# Can the air suspension leave you stranded?



## swamper8 (Jul 4, 2007)

Good Morning,
I've been thinking about buying a Allroad. Several cars I've looked at have 'minor' air suspension 
problems, i.e. one corner or one end of the car may sink over night or over a couple days. I'm sure
it's just a small leak in a line or bag, that's not my real concern. I wondered what would happen if a 
car got such a big leak that the pump couldn't keep the corner inflated. Would the car just ride along on 
its bump-stop (a rough ride but moving non-the-less) or would the car have to be towed? I honestly 
don't like the idea of being 5 or 6 hours from home and having to have my car towed because of a 
issue like this.
Thank you


----------



## NYCameron (Nov 17, 2010)

Bags leaking (I would imagine) being a common problem on all of the ARs. My dad's AR had a problem where both the fronts leaked and couldn't hold air, and the compressor couldn't pump fast enough to keep the bags up. When that happens, you just drive on your bump stops, completely slammed.
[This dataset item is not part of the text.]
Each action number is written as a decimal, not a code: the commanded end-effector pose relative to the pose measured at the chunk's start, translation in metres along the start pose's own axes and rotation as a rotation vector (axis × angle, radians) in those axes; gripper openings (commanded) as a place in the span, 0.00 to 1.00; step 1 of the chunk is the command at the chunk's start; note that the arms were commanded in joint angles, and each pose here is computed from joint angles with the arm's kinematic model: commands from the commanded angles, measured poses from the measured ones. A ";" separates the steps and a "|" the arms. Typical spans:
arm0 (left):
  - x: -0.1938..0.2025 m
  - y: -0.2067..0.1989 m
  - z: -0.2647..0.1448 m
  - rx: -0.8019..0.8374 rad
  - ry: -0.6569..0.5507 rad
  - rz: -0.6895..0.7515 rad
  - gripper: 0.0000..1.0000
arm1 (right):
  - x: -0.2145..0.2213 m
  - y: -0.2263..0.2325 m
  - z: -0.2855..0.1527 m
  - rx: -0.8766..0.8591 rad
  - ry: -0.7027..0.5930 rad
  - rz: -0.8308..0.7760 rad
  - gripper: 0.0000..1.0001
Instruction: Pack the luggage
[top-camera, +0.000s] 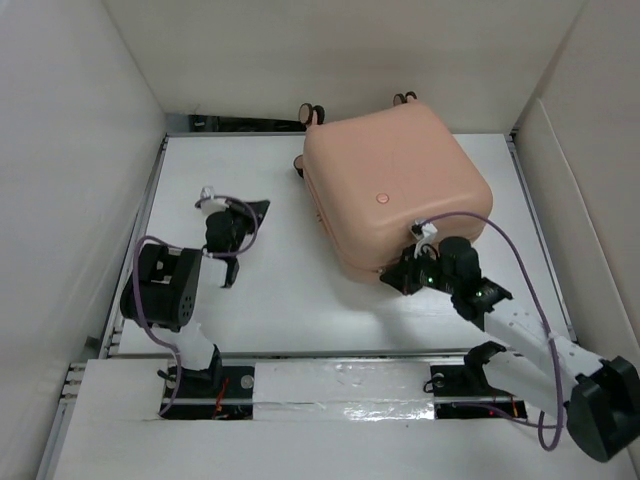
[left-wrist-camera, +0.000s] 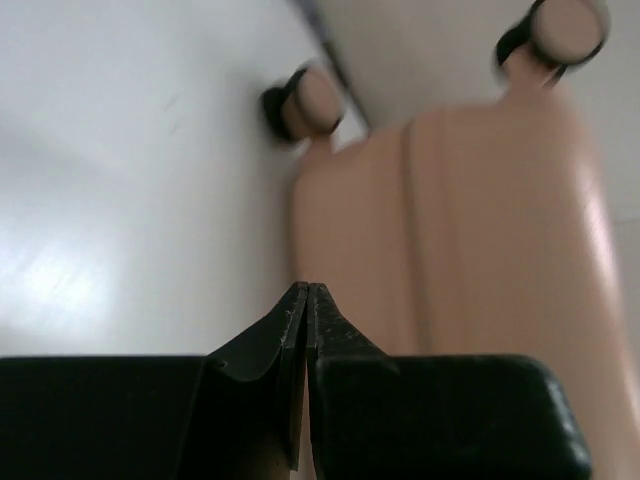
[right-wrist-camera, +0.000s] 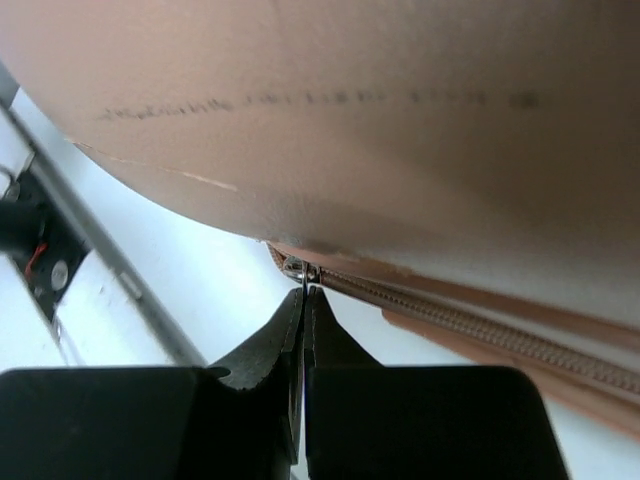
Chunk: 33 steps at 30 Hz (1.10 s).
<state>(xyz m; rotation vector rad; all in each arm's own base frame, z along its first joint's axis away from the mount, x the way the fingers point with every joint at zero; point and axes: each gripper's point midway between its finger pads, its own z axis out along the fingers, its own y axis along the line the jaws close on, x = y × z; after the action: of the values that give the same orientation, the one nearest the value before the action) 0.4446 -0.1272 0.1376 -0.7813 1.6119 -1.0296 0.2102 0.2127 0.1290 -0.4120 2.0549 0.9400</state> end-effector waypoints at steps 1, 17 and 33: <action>0.002 -0.027 -0.049 0.133 -0.060 0.048 0.00 | -0.119 0.007 0.000 -0.038 -0.305 -0.141 0.00; 0.037 -0.077 -0.011 0.068 0.179 0.291 0.90 | -0.035 -0.022 -0.076 0.185 -0.322 0.058 0.00; 0.032 -0.130 0.126 0.101 0.219 0.279 0.99 | -0.023 -0.014 -0.069 0.139 -0.242 0.058 0.00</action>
<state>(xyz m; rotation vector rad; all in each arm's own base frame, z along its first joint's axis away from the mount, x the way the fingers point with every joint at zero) 0.5460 -0.2274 0.2040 -0.4234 1.8115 -0.9833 0.2010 0.1357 0.1440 -0.0792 1.9603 0.7377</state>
Not the worst thing in the world...but I can't imagine 4-5 hours of that being good


----------



## allroad (Jun 27, 2010)

Maintenance is your friend. Coilovers, too.


----------



## -mlfhntr- (Jul 18, 2007)

if the bags blow or you have such a leak to where the comp can not keep up it is a major event. A trip right to the service dept. is required. (not like a light burnt out or flat where you can drive around and see what it up)
I have a local repair facility that likes me and i hang out a lot and I saw one come through not that long ago. It is almost a towed in event just due to how un-drivable it is since basically there is not suspension at that point.

preventative maint is your friend :thumbup:


----------